▸ **TASK REQUIREMENTS**
Where does the string "commands" occur in the records below? Copy every line that holds it.

▸ **Recorded data**
-=-=-=-=-

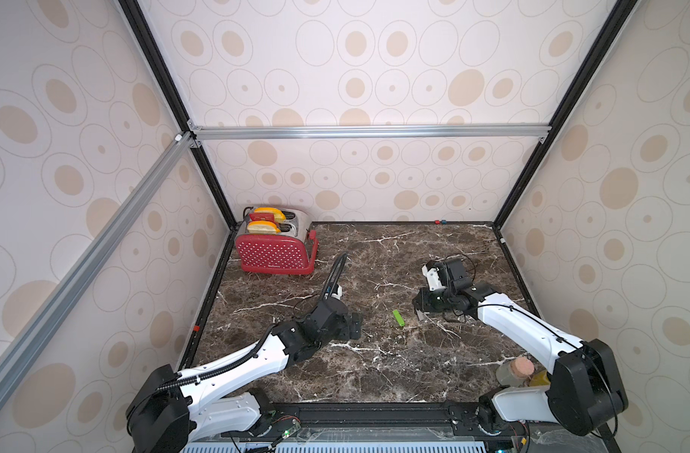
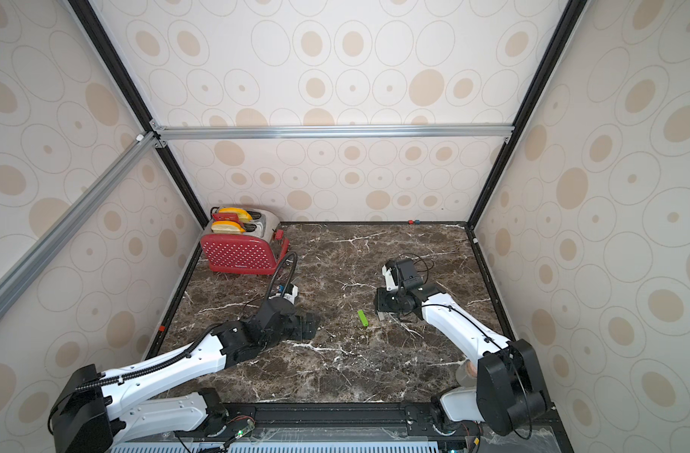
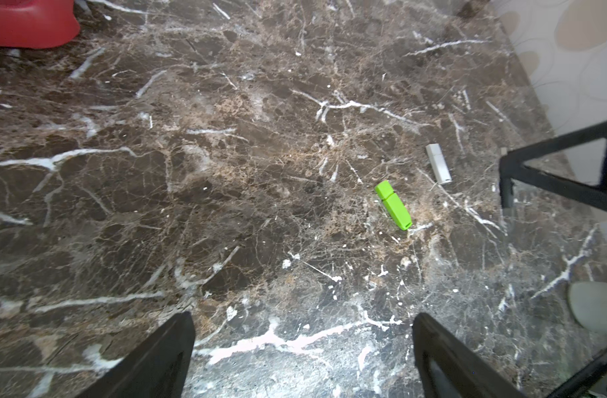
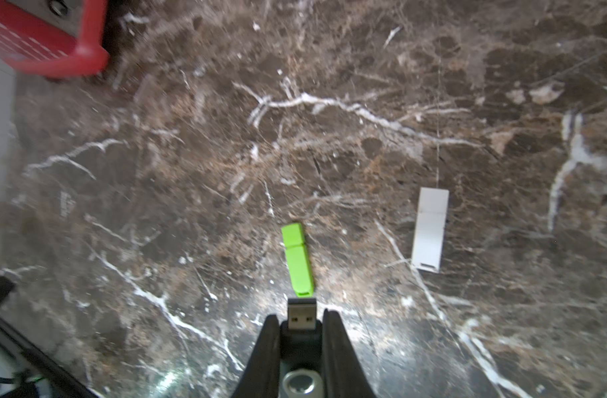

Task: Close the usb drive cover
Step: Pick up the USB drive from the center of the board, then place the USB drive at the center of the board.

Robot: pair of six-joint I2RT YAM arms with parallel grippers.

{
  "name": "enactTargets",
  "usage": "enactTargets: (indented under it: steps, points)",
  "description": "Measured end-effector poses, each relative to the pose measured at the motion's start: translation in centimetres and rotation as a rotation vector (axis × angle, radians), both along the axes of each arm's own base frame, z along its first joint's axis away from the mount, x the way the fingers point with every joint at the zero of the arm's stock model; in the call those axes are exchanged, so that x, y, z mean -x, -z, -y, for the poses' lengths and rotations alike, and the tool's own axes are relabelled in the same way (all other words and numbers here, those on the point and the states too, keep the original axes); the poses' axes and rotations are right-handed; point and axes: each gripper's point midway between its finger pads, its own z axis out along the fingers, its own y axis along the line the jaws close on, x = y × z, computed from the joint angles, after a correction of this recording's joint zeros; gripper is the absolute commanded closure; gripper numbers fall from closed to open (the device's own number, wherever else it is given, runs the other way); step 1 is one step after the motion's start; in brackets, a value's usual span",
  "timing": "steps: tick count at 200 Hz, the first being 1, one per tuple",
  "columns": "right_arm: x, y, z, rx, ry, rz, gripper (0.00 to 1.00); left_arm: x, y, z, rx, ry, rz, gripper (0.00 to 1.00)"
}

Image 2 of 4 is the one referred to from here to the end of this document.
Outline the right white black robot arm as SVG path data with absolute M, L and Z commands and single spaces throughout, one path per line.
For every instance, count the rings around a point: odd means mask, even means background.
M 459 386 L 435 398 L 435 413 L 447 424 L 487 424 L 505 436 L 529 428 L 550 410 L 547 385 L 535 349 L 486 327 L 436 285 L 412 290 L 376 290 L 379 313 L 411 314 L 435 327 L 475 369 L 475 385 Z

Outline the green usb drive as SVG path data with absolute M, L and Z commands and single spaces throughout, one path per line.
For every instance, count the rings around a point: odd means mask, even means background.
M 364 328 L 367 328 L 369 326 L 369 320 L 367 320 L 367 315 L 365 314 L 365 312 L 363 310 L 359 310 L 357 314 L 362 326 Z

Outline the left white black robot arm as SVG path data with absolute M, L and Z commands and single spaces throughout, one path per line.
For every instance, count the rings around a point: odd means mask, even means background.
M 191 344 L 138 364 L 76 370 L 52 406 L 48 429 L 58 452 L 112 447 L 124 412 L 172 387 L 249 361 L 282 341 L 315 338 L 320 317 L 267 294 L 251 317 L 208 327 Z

-=-=-=-=-

▸ **TASK SOLUTION**
Outline the right white black robot arm as SVG path data with absolute M, L and Z commands and single spaces throughout, one path per line.
Outline the green usb drive as SVG path data with absolute M, L and Z commands and single spaces throughout, one path per line.
Outline the left white black robot arm as SVG path data with absolute M, L and Z commands and single spaces throughout, one path per line.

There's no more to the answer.